Another Library Question... But a different Type of Library ;)

Man of Honour
Soldato
Joined
2 Aug 2005
Posts
8,721
Location
Cleveland, Ohio, USA
My DVD collection is getting a bit out of hand. I have commercial DVDs, mini DVDs from my awful Sony DCR-DVD203, software DVDs and CDs, along with ages worth of backups of music, video, and general data. I'd like to implement a system of organization within the 800-or-so disks so that I can easily find the disk that contains the file I'm looking for.

Ideally it'd be a GUI app, perhaps linked to a MySQL or SQLite database for fast searches. I'd like it to make the data entry portion painless; stick the disk in, let it check the contents, write the proper metadata, and eject it so I can insert the next.

It's possible that something as simple as
find /cdrom/* >> big_nasty_list.txt could do most of the work. It'd be nice if it grabbed and recorded the disk's title as well. I could knock up a simple script that does that, but I imagine that with thousands or tens of thousands of lines in such a file grepping it would become a chore, hence the database. (I don't know squat about interfacing with databases in my own amateurish scripts).

Is there anything like this available? I'd prefer if it ran on Linux, but if you know of something excellent that runs on Windows, Mac, or even some other *NIX I'm all ears.

TIA! :)
 
Last edited:
Yeah, I'll have to generate a semi-arbitrary catalog system to locate the disks; essentially just assigning all the current disks a number based on current shelf position, then as new disks are added assigning each a new number in sequence. If anybody has any better ideas for this I'm all ears.
 
The are for the most part. Some of the archive/backup disks will contain different versions or iterations of the same file (i.e. xorg.conf will probably be so named on all backups). These aren't a huge issue since most backups are tarballs named for the date of the backup and the machine name of the source of the files. Additionally it's much less likely that I'd be looking for a file like that by name rather than the date.
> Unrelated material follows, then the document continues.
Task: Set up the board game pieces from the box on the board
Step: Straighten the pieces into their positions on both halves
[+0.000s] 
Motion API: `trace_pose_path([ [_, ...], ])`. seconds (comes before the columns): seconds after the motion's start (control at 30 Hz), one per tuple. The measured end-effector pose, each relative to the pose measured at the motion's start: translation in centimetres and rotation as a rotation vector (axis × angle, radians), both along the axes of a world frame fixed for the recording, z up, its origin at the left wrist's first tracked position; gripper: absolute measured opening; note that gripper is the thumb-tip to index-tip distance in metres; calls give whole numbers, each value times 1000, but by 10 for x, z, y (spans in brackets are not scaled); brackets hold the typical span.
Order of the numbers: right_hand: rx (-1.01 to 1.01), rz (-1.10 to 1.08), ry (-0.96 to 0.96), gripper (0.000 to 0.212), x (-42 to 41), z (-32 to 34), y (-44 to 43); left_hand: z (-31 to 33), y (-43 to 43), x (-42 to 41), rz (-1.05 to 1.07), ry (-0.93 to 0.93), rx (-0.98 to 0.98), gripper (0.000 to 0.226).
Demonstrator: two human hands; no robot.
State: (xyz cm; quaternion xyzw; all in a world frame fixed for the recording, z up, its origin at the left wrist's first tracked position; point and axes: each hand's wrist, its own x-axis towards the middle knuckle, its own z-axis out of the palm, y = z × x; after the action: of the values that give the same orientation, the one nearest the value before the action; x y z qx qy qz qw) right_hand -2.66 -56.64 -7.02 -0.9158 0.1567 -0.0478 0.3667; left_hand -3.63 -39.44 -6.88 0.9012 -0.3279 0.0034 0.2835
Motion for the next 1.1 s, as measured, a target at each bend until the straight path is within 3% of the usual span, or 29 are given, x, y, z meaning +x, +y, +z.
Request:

EDIT: Please pardon me if I'm not making any sense. I haven't had a wink of sleep in 45 hours. :o

EDIT2: If the metadata, such as disk title, is insufficient for making a good catalog entry that really is my problem. It's nothing to be too concerned about. For instance if I pop in disk 3 of Lost's second season the title might be useless as will be the names of the files found on the disk. It wouldn't be a problem for me to just manually enter the data for that disk if nothing useful could be gleaned.